▸ What you will do: Each line, starting at the one with "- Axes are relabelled" and running to the end of the data below, is to be set down again exactly, both ends included; leave pictures out.

--- START ---

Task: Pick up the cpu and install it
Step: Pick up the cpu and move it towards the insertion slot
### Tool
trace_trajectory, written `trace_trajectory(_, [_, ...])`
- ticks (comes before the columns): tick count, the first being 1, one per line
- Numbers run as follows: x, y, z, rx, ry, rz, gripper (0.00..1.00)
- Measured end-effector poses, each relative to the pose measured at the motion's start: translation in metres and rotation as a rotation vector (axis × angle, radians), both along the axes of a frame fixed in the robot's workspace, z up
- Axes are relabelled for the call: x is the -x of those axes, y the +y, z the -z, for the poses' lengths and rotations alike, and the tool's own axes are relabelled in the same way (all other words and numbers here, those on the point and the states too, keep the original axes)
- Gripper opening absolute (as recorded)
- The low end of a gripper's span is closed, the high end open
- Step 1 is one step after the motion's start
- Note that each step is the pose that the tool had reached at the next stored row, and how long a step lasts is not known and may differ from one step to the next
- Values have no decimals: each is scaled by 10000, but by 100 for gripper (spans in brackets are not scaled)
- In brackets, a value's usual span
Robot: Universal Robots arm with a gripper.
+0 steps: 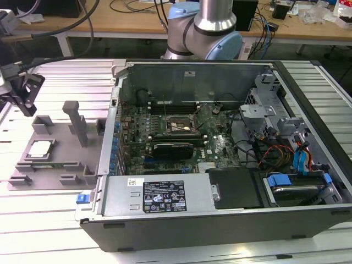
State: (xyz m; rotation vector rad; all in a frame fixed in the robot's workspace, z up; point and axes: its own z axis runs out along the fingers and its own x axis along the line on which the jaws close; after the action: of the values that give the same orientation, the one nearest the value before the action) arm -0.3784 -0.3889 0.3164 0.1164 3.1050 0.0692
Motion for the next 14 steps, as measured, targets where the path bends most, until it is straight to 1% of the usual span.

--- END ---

▸ Answer to this task:
- Axes are relabelled for the call: x is the -x of those axes, y the +y, z the -z, for the poses' lengths and rotations alike, and the tool's own axes are relabelled in the same way (all other words and numbers here, those on the point and the states too, keep the original axes)
- Gripper opening absolute (as recorded)
- The low end of a gripper's span is closed, the high end open
- Step 1 is one step after the motion's start
- Note that each step is the pose that the tool had reached at the next stored row, and how long a step lasts is not known and may differ from one step to the next
- Values have no decimals: each is scaled by 10000, but by 100 for gripper (spans in brackets are not scaled)
- In brackets, a value's usual span
Robot: Universal Robots arm with a gripper.
+0 steps: 
State: (xyz m; rotation vector rad; all in a frame fixed in the robot's workspace, z up; point and axes: its own z axis runs out along the fingers and its own x axis along the line on which the jaws close; after the action: of the values that give the same orientation, the one nearest the value before the action) arm -0.3784 -0.3889 0.3164 0.1164 3.1050 0.0692
Motion for the next 14 steps, as measured, targets where the path bends most, until it is straight to 1% of the usual span.

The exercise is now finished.